Bölüm 54

23.5K 1.2K 69
                                    

İlk görüşte âşık olduğunun ve bu aşkı hak ettiğinin ispatıydı güller.

Çiçekçi sevgi dolu gözlerle demeti hazırlarken şaşkınlıkla dinlemişti onu Teo. Gerçekten bir şeylerin kendini böyle ifade edebileceğini düşünmemişti daha önce. Ya da nesnelerin böyle anlamlı olabileceğini...

Duru'nun neden bu kadar şair ruhlu olduğunu daha iyi anlıyordu şimdi ve hayranlığı ikiye katlanmıştı. Ama bu kez onu elinden kaçırmayacaktı. Güllerin anlamını biliyor, avuçlarındaki demetin önemini hissediyordu. Gerekirse o kapıda yatmaya da razıydı, sonucu güzel olmadıktan sonra eve dönmek istemiyordu.

Belki geçmişte sığ biriydi. Tek derdi bedensel zevklerdi ya da kızları hiç önemsememişti. Ama şimdi bir farlılık vardı. Duru'nun soyutluğu ona da bulaşmıştı. O bakışların derinliği içine işlemişti. Şimdi onunla ruhunu paylaşmak istiyordu. Her şey somut değilse, ilkliğin de bir soyutluğu olmalıydı ve Duru bir bakıma onun ilkiydi de.

Ayakları apartmanın önünde, ezberlediği kapıda durduğunda yüzünü hafif bir tebessüm kapladı. Gözlerini kısarak eski kapıyı süzdükten sonra aralık kapıdan süzüldü ve heyecanla yukarı çıkmaya başladı.

Duru'nun ilk tepkisi olumlu olmayacaktı, biliyordu ama o katı biri de değildi. Belki sadece korkuyordu. Bunun nedenini de merak ediyordu aslında. Geçmişte bir şey yaşamış olmalıydı.

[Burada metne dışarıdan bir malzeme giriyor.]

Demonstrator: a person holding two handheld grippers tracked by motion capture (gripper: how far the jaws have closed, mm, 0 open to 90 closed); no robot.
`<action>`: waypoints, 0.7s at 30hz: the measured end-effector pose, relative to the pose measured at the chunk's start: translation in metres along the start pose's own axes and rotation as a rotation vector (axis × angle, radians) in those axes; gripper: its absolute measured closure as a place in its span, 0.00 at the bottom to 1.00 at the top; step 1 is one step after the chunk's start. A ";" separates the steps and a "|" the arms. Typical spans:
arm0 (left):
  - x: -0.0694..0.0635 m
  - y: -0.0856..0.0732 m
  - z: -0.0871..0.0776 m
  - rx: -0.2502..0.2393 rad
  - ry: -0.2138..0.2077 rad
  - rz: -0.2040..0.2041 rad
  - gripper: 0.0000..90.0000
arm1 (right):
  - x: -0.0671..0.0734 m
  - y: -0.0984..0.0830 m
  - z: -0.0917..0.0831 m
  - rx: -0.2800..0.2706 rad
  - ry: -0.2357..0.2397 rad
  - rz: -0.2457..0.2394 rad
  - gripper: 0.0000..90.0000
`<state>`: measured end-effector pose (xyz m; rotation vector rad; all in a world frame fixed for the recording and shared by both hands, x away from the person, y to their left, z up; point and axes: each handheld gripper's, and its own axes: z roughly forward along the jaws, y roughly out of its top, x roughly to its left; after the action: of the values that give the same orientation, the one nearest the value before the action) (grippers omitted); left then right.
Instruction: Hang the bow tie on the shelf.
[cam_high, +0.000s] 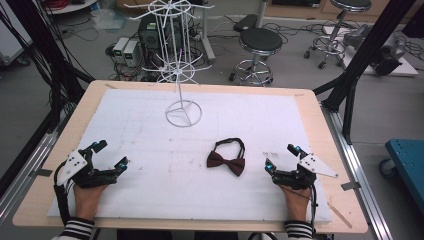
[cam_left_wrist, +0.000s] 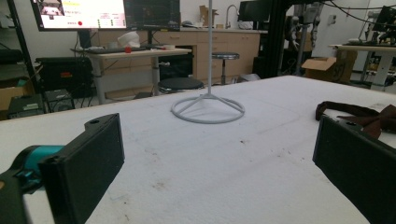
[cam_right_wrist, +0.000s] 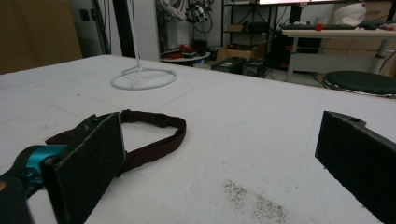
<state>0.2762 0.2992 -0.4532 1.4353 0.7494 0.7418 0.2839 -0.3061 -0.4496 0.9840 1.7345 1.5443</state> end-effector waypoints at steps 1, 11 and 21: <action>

Kapıya vurdu iki kez, bir adım gerileyip çiçekleri önünde sıkıca tutarak beklemeye başladı. Işığı yakmayı bu kez unutmamıştı elbette.
Kapı o eskilere özgü gıcırtısıyla açılırken gülümsemesi genişledi. Duru'yla ilgili her şey ona mutluluk veriyordu sanki.

"Teoman?"

"Girebilir miyim Duru?"

Duru gözlerini kırpıştırdı. Uykudan uyanmış gibi bir hali vardı ya da çok yorgundu.

"Uyuyor muydun?"

"Hayır, içeri gel." dedi Duru. Sesi umutsuz çıksa bile içten içe şaşkınlığını koruyordu. Teo'nun bu kadar erken peşine düşeceğini düşünmemişti oysa. Birkaç gün bekler ama mutlaka gelir diye düşünmüştü. O tedirgin bir şekilde eve girerken elindeki bukete baktı.

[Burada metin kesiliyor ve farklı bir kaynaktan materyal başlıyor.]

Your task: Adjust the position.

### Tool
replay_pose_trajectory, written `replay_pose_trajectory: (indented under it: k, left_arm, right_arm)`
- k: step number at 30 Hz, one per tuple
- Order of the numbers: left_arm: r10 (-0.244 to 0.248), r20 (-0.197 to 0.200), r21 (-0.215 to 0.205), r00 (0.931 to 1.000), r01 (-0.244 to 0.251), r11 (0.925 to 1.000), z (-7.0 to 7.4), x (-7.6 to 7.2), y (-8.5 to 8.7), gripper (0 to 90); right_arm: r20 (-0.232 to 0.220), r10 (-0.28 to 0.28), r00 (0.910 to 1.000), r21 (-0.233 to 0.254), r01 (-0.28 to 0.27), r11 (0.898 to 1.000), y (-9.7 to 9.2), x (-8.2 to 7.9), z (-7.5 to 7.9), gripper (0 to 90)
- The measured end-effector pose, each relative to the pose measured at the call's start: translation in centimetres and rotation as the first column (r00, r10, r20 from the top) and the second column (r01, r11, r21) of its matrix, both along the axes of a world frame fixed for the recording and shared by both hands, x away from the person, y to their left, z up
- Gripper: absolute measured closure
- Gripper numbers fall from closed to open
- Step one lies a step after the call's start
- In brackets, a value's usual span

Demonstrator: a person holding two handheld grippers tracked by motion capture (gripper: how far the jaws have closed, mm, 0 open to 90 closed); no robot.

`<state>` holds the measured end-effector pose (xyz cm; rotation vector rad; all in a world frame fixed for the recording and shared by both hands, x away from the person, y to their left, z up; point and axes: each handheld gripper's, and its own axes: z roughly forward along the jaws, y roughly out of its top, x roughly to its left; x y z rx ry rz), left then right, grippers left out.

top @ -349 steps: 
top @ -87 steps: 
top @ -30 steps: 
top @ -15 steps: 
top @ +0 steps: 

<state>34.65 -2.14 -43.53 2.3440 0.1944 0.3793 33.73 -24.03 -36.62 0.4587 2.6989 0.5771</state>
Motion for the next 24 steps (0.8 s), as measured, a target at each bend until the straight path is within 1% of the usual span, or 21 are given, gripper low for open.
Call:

"İlk görüşte âşık oldum." ve "Seni hak ediyorum."

Buruk bir tebessümle kapıyı kapatıp peşinden yürüdü Teo'nun. Elinde tuttuklarının anlamını bile bilmiyordu ama Duru'yu içten içe incitiyordu. Kararsızlığı ve çelişkileri yetmezmiş gibi bugün hissettikleri vardı bir de. Sürekli o böyle karşısına çıkıp gülümserken nasıl kontrol edecekti kendini bilmiyordu.

Teo derin bir nefes aldıktan sonra Duru'nun grilerine çevirdi gözlerini. Gözlerinin altındaki yorgunluk simgelerine rağmen çok güzel görünüyordu. Saçları dağılmış, küçük bukleleri omuzlarını sarmıştı. O saçlara bir kere daha dokunmak için neler vermezdi.

"Biliyorum, sana göre gelmemem gerekirdi."

"Evet."

İnatçı ve acımasız cadı, diye geçirdi içinden. Pes edeceğini sanıyorsa fena halde yanılıyordu küçük şairi.

"Ama buradayım. Burada olmaya devam edeceğim Duru. Bugün sözlerimin tamamını dinlemedin, eğer dinleseydin gitmeyecektin. Dilin ne söylerse söylesin, ben seni tanıdığımdan beri gözlerinle konuşmayı öğrendim."

Duru'nun bakışlarındaki ani değişimi ayırt etti hemen. Bu cümleyi söyleyebileceğini düşünmemiş olmalıydı. Oysa gerçek buydu. Belki kendisi yeterince iyi bilmediği için hislerin adını yavaş yavaş öğreniyordu ama bu gerçeği değiştirmeye yetmezdi.